Maybe you heard about it yesterday, Frank Buckles (110) died over the weekend. Frank was considered the last living American veteran of WWI. While two other veterans from that period are still alive, they arrived in France between the Armistice and the signing of the Treaty of Versailles. Buckles volunteered to be an ambulance driver to get over there quicker. About his enlistment in the Army Frank is quoted:
I was just 16 and didn’t look a day older. I confess to you that I lied to more than one recruiter. I gave them my solemn word that I was 18, but I’d left my birth certificate back home in the family Bible. They’d take one look at me and laugh and tell me to go home before my mother noticed I was gone. Somehow I got the idea that telling an even bigger whopper was the way to go. So I told the next recruiter that I was 21 and darned if he didn’t sign me up on the spot! I enlisted in the Army on 14 August 1917.
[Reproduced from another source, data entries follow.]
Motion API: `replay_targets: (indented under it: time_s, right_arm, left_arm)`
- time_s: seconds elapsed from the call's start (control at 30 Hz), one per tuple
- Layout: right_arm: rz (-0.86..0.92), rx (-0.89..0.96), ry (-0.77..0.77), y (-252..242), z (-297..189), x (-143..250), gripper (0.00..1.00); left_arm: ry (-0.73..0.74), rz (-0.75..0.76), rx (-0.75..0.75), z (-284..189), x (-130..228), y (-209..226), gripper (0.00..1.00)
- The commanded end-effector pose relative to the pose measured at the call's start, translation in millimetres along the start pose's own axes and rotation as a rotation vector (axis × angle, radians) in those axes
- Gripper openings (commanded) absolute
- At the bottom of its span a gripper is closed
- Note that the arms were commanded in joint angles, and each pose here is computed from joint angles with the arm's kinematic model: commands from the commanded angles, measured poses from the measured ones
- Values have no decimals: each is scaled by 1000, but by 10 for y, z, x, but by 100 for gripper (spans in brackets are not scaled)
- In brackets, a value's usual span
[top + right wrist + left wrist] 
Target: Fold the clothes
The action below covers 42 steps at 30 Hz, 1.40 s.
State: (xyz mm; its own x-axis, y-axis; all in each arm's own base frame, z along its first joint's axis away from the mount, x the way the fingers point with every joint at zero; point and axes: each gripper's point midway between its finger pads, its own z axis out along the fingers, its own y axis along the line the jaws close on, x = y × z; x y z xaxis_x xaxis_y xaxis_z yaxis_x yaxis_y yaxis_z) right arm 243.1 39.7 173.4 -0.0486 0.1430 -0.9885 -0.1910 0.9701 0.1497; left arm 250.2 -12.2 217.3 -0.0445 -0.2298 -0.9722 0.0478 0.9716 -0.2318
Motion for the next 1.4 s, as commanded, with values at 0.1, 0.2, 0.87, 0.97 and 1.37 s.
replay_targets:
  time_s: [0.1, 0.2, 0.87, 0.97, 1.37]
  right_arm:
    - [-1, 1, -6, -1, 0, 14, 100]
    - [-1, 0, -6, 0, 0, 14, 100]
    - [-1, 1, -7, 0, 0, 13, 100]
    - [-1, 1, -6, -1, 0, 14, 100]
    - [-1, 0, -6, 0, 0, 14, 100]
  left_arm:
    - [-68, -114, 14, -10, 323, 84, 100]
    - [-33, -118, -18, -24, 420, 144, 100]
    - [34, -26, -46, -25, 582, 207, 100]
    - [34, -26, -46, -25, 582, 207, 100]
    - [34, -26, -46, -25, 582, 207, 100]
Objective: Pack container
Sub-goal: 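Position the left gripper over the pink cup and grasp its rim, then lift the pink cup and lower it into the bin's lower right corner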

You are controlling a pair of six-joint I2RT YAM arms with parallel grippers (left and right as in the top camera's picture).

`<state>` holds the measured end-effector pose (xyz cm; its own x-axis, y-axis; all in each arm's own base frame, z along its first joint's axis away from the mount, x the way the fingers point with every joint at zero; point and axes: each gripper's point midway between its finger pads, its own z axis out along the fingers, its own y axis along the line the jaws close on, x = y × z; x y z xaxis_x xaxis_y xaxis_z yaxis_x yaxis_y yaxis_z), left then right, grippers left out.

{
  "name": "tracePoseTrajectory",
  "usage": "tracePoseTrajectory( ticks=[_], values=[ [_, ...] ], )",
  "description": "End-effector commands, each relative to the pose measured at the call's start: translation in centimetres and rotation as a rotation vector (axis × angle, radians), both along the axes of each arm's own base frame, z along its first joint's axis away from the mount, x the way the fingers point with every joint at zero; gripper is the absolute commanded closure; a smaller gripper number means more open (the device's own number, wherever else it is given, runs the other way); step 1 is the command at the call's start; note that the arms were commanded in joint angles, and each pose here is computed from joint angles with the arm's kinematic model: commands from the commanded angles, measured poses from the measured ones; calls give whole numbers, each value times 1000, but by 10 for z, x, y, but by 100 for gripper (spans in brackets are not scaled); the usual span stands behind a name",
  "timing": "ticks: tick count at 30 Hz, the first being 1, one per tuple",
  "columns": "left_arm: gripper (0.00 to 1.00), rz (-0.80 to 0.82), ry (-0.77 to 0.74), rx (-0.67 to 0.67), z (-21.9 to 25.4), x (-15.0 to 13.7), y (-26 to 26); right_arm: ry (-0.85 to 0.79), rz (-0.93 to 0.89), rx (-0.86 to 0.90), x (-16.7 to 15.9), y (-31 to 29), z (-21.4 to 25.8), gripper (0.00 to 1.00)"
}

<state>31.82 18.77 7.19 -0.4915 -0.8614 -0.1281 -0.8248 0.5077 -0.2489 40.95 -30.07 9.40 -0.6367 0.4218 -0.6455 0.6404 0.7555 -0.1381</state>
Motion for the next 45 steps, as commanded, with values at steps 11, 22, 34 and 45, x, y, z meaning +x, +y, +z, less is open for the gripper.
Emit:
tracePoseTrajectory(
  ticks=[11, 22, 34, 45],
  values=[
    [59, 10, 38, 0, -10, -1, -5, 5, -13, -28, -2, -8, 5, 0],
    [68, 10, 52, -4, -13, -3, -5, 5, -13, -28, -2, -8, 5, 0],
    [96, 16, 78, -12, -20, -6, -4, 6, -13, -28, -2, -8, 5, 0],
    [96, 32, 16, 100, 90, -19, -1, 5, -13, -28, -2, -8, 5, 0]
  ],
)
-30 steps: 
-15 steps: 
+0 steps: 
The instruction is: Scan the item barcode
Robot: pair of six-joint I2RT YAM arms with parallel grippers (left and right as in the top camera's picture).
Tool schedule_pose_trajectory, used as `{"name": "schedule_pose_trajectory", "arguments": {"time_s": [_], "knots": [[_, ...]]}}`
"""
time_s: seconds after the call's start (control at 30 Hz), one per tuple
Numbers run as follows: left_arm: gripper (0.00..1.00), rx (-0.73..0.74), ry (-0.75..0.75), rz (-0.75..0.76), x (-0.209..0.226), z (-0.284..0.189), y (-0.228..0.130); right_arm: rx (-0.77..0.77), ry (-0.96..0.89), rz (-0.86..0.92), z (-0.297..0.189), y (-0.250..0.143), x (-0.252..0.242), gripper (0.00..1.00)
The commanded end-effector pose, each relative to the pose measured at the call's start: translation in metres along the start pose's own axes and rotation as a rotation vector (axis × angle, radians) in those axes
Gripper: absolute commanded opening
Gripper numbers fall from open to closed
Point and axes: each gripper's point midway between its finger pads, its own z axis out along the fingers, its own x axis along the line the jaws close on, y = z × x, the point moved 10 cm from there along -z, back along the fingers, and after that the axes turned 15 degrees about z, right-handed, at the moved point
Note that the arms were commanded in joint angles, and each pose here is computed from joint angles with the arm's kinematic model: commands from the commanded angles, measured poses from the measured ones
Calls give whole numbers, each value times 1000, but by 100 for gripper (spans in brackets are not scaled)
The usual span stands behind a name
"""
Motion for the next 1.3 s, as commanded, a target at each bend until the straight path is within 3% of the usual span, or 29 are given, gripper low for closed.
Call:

After the war, Frank accepted overseas assignments with international companies and ended up in Manila when the Japanese occupied the Philippines in WWII and he spent the war as a civilian POW. After the war, he returned to San Francisco and eventually retired to West Virginia.
Buckles became the honorary chairman of the World War I Memorial Foundation that is seeking to build a WWI memorial on the Capital Mall similar to the WWII, Korea and Viet Nam memorials there.
We Salute you Corporal Buckles
For your love of country,
For your service,
And, for proving you don’t need a birth certificate to do great things for America.
Rest In Peace
Note: I'm not sure if this qualifies for an IGTNT tag, feel free to add it.